L’hôtel Tarisa Resorts, situé le long de la route côtière de Mon Choisy, la B 38, et appartenant à Leckram Nundlall, un proche du pouvoir, a touché le gros lot avec l’accès direct à la plage que lui confère désormais la « déviation » de cette route, juste avant et après l’hôtel, effective depuis fin mars. Depuis le 25 mars, cette route a, en effet, été fermée juste devant Tarisa Resorts sur environ 250 mètres. L’interdiction aux automobilistes d’emprunter cette portion de route interpelle plus d’un, particulièrement les habitants du Nord qui s’offusquent de cette déviation qui ne sert au final qu’à l’établissement dont les clients n’ont qu’à traverser la rue pour accéder à la plage,  sans craindre les véhicules. Les habitants de Trou aux Biches et Mon Choisy montent au créneau et se mobilisent pour contrer toute démarche qui privatiserait cette portion de plage. Ils comptent envoyer une lettre aux autorités concernées pour réclamer des explications et, surtout, la garantie que la plage restera publique. 
Une nouvelle fois, après l’abattage illégal en 2011 de certains arbres, dont des flamboyants centenaires, le long de cette route, dans le cadre des travaux routiers pour l’agrandissement du « Chemin Commun » sur une largeur de 12 mètres, les habitants du Nord et usagers de la route côtière de Mon Choisy ont été pris au dépourvu. L’accès à la plage aux automobilistes a été fermé le lundi 25 mars dans l’après-midi. Panneaux No Entry à l’appui, avec les feux de signalisation juste avant l’hôtel, forcent, en effet, les usagers de la route à emprunter le « Chemin Commun » – construit en marge d’un morcellement qui devrait prochainement être érigé et dans lequel le propriétaire de Tarisa Resorts détient des parts.

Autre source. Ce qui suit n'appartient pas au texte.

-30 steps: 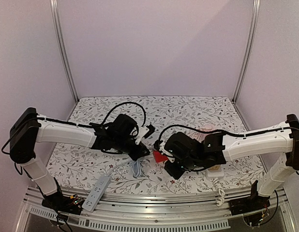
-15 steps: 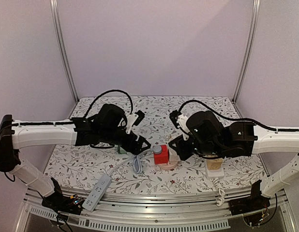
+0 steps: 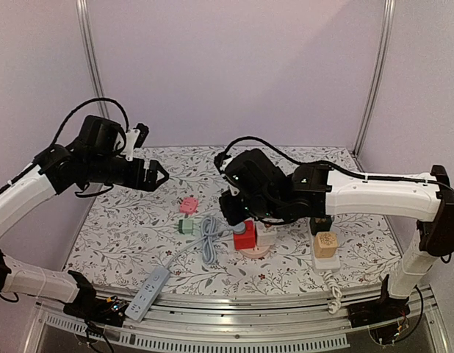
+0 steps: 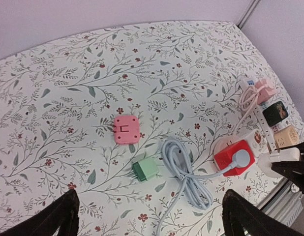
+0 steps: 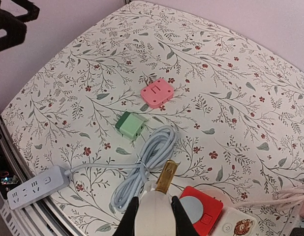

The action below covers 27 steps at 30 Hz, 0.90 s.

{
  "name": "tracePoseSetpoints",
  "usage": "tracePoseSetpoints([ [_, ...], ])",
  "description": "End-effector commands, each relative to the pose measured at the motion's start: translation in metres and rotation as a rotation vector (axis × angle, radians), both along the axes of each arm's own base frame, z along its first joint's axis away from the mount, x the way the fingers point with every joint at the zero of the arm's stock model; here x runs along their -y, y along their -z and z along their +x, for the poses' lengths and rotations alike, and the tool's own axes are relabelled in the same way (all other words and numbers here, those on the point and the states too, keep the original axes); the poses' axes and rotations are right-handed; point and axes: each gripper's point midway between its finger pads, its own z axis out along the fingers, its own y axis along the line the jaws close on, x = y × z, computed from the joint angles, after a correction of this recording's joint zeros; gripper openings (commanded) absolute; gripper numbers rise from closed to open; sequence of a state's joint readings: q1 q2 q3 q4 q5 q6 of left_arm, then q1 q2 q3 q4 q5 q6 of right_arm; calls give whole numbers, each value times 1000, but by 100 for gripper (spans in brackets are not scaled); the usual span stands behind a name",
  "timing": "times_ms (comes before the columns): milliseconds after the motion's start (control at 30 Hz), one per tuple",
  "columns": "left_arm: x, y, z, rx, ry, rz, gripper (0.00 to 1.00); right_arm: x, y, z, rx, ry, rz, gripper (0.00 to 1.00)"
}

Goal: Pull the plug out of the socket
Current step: Place the plug at the center of the board.

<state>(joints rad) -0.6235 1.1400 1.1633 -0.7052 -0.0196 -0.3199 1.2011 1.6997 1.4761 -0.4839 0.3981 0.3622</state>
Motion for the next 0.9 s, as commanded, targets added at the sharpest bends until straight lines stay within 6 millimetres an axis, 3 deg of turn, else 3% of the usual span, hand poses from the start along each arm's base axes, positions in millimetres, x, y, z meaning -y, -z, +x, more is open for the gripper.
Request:
tracePoseSetpoints([
  [0, -47, 17, -2, -53, -84, 44, 99, -26, 16, 13, -13, -5, -24, 0],
  [133, -66, 23, 1, -28, -123, 60, 99, -52, 31, 31, -38, 13, 6, 0],
  [333, -89, 31, 1, 47, -200, 128, 100, -58, 66, 73, -105, 100, 39, 0],
  [500, -102, 32, -4, 61, -239, 159, 100, -69, 82, 100, -84, 138, 92, 0],
  [633, -103, 32, -5, 62, -241, 160, 99, -76, 98, 122, -102, 180, 114, 0],
  [767, -102, 36, -4, 49, -235, 173, 100, -66, 114, 147, -101, 312, 138, 1],
  [867, -100, 40, -3, 34, -230, 175, 99, -75, 122, 155, -140, 330, 184, 3],
])
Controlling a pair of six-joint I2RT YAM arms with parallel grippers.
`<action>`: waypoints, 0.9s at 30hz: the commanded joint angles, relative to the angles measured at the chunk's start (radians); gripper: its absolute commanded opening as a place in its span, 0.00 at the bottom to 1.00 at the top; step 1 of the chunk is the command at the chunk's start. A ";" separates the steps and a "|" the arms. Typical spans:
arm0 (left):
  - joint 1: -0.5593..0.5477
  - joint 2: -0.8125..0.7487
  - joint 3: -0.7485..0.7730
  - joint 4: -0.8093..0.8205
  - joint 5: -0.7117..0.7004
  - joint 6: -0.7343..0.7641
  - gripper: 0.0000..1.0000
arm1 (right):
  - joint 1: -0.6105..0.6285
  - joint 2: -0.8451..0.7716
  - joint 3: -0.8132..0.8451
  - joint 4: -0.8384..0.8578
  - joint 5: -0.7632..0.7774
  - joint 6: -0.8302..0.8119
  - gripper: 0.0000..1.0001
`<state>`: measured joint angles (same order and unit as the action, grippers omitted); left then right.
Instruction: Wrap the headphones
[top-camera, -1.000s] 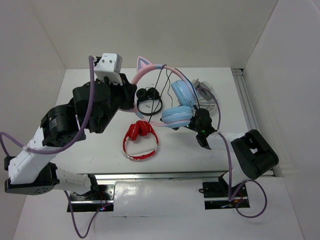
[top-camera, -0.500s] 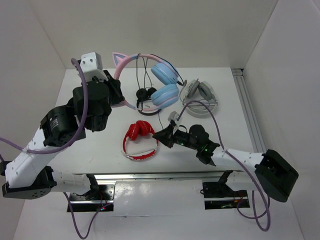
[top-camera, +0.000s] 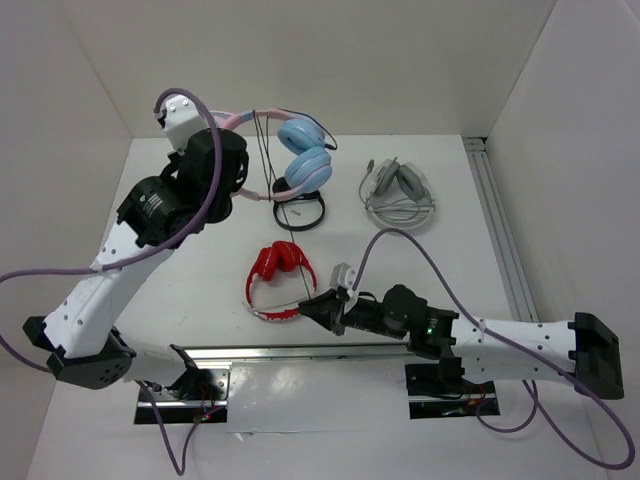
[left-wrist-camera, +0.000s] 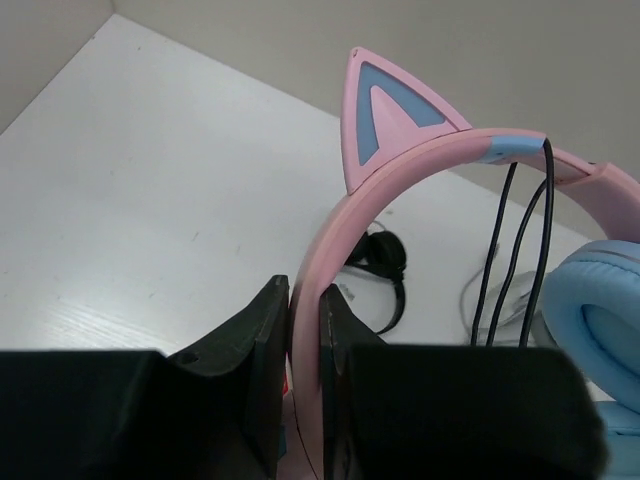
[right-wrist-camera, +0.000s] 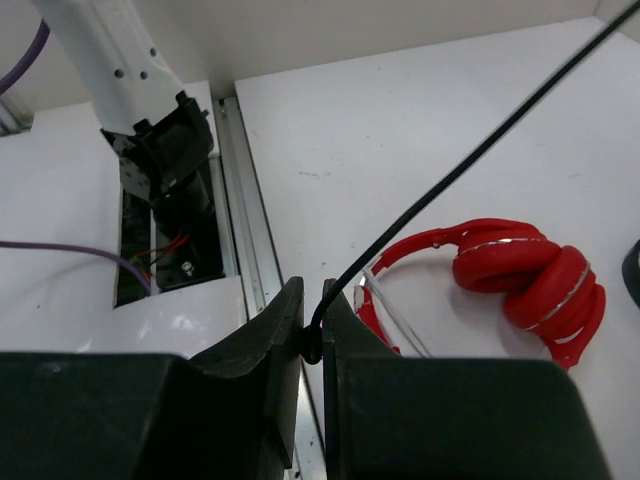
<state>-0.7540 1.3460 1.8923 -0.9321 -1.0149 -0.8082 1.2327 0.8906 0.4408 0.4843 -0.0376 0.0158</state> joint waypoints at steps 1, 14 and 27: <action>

Ainsi, en dépit de l’assurance donnée par les autorités que les automobilistes ont été prévenus de cette fermeture de route, la plupart des usagers sont pris par surprise, devant rebrousser chemin pour emprunter l’autre voie en rejoignant la route B13 (Mon-Choisy/Cap Malheureux) et revenir sur une dizaine de mètres sur la route Pointe-aux-Piments/Mon-Choisy. Ce qui étonne davantage et suscite la colère des habitants de la localité, c’est que l’accès interdit aux automobilistes est d’une longueur d’environ 250 mètres, se situant précisément devant l’établissement hôtelier, ce qui laisse clairement deviner l’intention derrière la « déviation ». La route B38 a, en effet, été fermée, d’un côté, à hauteur du « Chemin commun », et, de l’autre, devant l’entrée principale de Tarisa. De Grand Baie, l’entrée est accessible uniquement pour les automobilistes se rendant au Coconut Beach Pub & Restaurant, à la Clinique du Nord et à l’hôtel des Deux mondes, ainsi qu’à certaines résidences privées, situées juste avant Tarisa. 
Tenant compte également du fait que la Beach Authority (BA) – sous prétexte qu’il faut contrôler l’érosion sur la plage de Mon Choisy – a interdit l’accès à la plage aux véhicules et que cela fait plusieurs années déjà que cette partie du littoral est convoitée par l’établissement hôtelier qui s’y trouve, les habitants de la localité rappellent que la décision de dévier cette route relève du Conseil des ministres. Conseil qui s’était réuni le 8 octobre 2010 pour donner son aval à la déviation de cette route historique (B38) au bénéfice d’un proche du pouvoir. Ce, en dépit des protestations de la Plateform Pou Sov Laplaz Moris (PPSLM) et même d’une affaire portée en Cour par les habitants de Mon Choisy.